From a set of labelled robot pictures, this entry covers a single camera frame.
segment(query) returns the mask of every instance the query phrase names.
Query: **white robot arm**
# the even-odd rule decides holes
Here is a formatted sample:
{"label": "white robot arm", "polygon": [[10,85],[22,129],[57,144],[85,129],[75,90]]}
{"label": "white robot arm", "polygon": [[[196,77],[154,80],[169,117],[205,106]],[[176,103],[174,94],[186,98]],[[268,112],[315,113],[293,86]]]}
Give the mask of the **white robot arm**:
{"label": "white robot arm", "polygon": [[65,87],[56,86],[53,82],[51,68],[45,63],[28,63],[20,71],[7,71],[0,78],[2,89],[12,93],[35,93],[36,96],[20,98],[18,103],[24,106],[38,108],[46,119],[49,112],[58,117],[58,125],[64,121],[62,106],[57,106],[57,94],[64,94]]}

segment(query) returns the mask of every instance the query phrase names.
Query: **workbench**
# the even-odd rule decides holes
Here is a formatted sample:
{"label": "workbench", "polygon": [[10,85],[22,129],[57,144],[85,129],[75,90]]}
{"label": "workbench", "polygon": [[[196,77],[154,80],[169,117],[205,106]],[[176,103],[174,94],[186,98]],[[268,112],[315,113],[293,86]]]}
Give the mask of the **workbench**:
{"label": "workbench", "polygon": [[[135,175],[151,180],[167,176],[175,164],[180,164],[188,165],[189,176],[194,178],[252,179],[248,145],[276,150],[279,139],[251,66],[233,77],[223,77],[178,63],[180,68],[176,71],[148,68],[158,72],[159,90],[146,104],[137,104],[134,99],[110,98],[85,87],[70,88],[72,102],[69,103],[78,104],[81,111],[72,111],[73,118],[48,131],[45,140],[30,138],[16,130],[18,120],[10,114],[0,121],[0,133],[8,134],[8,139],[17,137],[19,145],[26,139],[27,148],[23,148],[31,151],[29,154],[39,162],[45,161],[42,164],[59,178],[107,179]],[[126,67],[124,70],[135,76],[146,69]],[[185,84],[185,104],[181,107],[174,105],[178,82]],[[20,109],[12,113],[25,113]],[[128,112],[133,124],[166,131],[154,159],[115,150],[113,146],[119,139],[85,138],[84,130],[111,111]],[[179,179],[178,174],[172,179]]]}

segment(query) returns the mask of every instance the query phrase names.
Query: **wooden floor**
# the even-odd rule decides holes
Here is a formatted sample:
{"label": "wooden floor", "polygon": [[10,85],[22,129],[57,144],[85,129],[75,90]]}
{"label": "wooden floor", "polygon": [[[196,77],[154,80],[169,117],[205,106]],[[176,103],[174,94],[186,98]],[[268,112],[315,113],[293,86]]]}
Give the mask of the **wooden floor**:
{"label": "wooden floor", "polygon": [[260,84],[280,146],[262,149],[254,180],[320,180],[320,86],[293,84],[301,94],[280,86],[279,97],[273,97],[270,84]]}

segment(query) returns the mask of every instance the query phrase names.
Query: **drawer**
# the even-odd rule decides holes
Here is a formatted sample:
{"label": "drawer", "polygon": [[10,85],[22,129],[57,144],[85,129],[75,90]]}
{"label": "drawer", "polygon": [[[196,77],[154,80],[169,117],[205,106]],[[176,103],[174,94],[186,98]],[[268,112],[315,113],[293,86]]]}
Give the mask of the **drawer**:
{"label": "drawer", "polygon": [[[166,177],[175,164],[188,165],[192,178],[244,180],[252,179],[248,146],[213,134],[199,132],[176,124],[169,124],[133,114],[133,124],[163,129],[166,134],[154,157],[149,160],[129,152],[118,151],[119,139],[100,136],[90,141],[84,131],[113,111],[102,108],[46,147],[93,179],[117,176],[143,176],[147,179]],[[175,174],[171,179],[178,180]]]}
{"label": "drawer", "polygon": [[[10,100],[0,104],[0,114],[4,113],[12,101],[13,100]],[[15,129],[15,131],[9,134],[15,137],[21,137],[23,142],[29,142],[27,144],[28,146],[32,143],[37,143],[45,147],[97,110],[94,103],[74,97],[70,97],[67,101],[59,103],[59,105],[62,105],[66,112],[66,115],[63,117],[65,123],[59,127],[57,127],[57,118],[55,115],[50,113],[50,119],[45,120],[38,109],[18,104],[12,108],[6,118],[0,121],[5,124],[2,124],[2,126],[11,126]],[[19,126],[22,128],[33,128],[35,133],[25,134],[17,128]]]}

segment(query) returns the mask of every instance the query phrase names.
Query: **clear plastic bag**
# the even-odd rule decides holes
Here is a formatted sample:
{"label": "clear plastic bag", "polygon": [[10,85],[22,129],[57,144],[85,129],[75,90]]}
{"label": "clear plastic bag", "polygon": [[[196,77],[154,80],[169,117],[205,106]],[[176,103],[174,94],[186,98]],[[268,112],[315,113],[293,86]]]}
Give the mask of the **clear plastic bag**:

= = = = = = =

What you need to do » Could you return the complete listing, word for word?

Completed task »
From a set of labelled robot pictures, this entry covers a single camera frame.
segment(query) returns the mask of every instance the query phrase names.
Query: **white robot arm**
# the even-odd rule decides holes
Here is a formatted sample:
{"label": "white robot arm", "polygon": [[10,85],[22,129],[57,144],[85,129],[75,90]]}
{"label": "white robot arm", "polygon": [[[196,77],[154,80],[169,117],[205,106]],[[176,103],[174,94],[186,98]],[[268,112],[315,113],[293,86]]]}
Give the mask of the **white robot arm**:
{"label": "white robot arm", "polygon": [[65,87],[56,86],[53,82],[51,68],[45,63],[28,63],[20,71],[7,71],[0,78],[2,89],[12,93],[35,93],[36,96],[20,98],[18,103],[24,106],[38,108],[46,119],[49,112],[58,117],[58,125],[64,121],[62,106],[57,106],[57,94],[64,94]]}

segment(query) returns the mask of every instance the query phrase names.
Query: **workbench**
# the even-odd rule decides holes
Here is a formatted sample:
{"label": "workbench", "polygon": [[10,85],[22,129],[57,144],[85,129],[75,90]]}
{"label": "workbench", "polygon": [[[196,77],[154,80],[169,117],[205,106]],[[176,103],[174,94],[186,98]],[[268,112],[315,113],[293,86]]]}
Give the mask of the **workbench**:
{"label": "workbench", "polygon": [[[135,175],[151,180],[167,176],[175,164],[180,164],[188,165],[189,176],[194,178],[252,179],[248,145],[276,150],[279,139],[251,66],[233,77],[223,77],[178,63],[180,68],[176,71],[148,68],[158,72],[159,90],[146,104],[137,104],[134,99],[110,98],[85,87],[70,88],[72,102],[69,103],[78,104],[81,111],[72,111],[73,118],[48,131],[45,140],[30,138],[16,130],[18,120],[10,114],[0,121],[0,133],[8,134],[8,139],[17,137],[19,145],[26,139],[27,148],[23,148],[31,151],[29,154],[39,162],[45,161],[42,164],[59,178],[107,179]],[[126,67],[124,70],[135,76],[146,69]],[[185,84],[185,104],[181,107],[174,105],[178,82]],[[20,109],[12,113],[25,113]],[[128,112],[133,124],[166,131],[154,159],[115,150],[113,146],[119,139],[85,138],[84,130],[111,111]],[[179,179],[178,174],[172,179]]]}

segment(query) returns the mask of every instance the query phrase names.
Query: **wooden floor**
# the even-odd rule decides holes
Here is a formatted sample:
{"label": "wooden floor", "polygon": [[10,85],[22,129],[57,144],[85,129],[75,90]]}
{"label": "wooden floor", "polygon": [[[196,77],[154,80],[169,117],[205,106]],[[176,103],[174,94],[186,98]],[[268,112],[315,113],[293,86]]]}
Give the mask of the **wooden floor**:
{"label": "wooden floor", "polygon": [[260,84],[280,146],[262,149],[254,180],[320,180],[320,86],[293,84],[301,94],[280,86],[279,97],[273,97],[270,84]]}

segment(query) returns the mask of every instance the query phrase names.
Query: **drawer**
# the even-odd rule decides holes
Here is a formatted sample:
{"label": "drawer", "polygon": [[10,85],[22,129],[57,144],[85,129],[75,90]]}
{"label": "drawer", "polygon": [[[196,77],[154,80],[169,117],[205,106]],[[176,103],[174,94],[186,98]],[[268,112],[315,113],[293,86]]]}
Give the mask of the **drawer**:
{"label": "drawer", "polygon": [[[166,177],[175,164],[188,165],[192,178],[244,180],[252,179],[248,146],[213,134],[199,132],[176,124],[169,124],[133,114],[133,124],[163,129],[166,134],[154,157],[149,160],[129,152],[118,151],[119,139],[100,136],[90,141],[84,131],[113,111],[102,108],[46,147],[93,179],[117,176],[143,176],[147,179]],[[175,174],[171,179],[178,180]]]}
{"label": "drawer", "polygon": [[[10,100],[0,104],[0,114],[4,113],[12,101],[13,100]],[[15,129],[15,131],[9,134],[15,137],[21,137],[23,142],[29,142],[27,144],[28,146],[32,143],[37,143],[45,147],[97,110],[94,103],[74,97],[70,97],[67,101],[59,103],[59,105],[62,105],[66,112],[66,115],[63,117],[65,123],[59,127],[57,127],[57,118],[55,115],[50,113],[50,119],[45,120],[38,109],[18,104],[12,108],[6,118],[0,121],[5,124],[2,124],[2,126],[11,126]],[[19,126],[22,128],[33,128],[35,133],[25,134],[17,128]]]}

segment(query) returns the mask of every instance the query phrase names.
Query: **clear plastic bag**
# the even-odd rule decides holes
Here is a formatted sample:
{"label": "clear plastic bag", "polygon": [[10,85],[22,129],[57,144],[85,129],[75,90]]}
{"label": "clear plastic bag", "polygon": [[[196,77],[154,80],[169,117],[205,106]],[[176,103],[174,94],[186,98]],[[268,112],[315,113],[293,86]]]}
Give the mask of the **clear plastic bag**:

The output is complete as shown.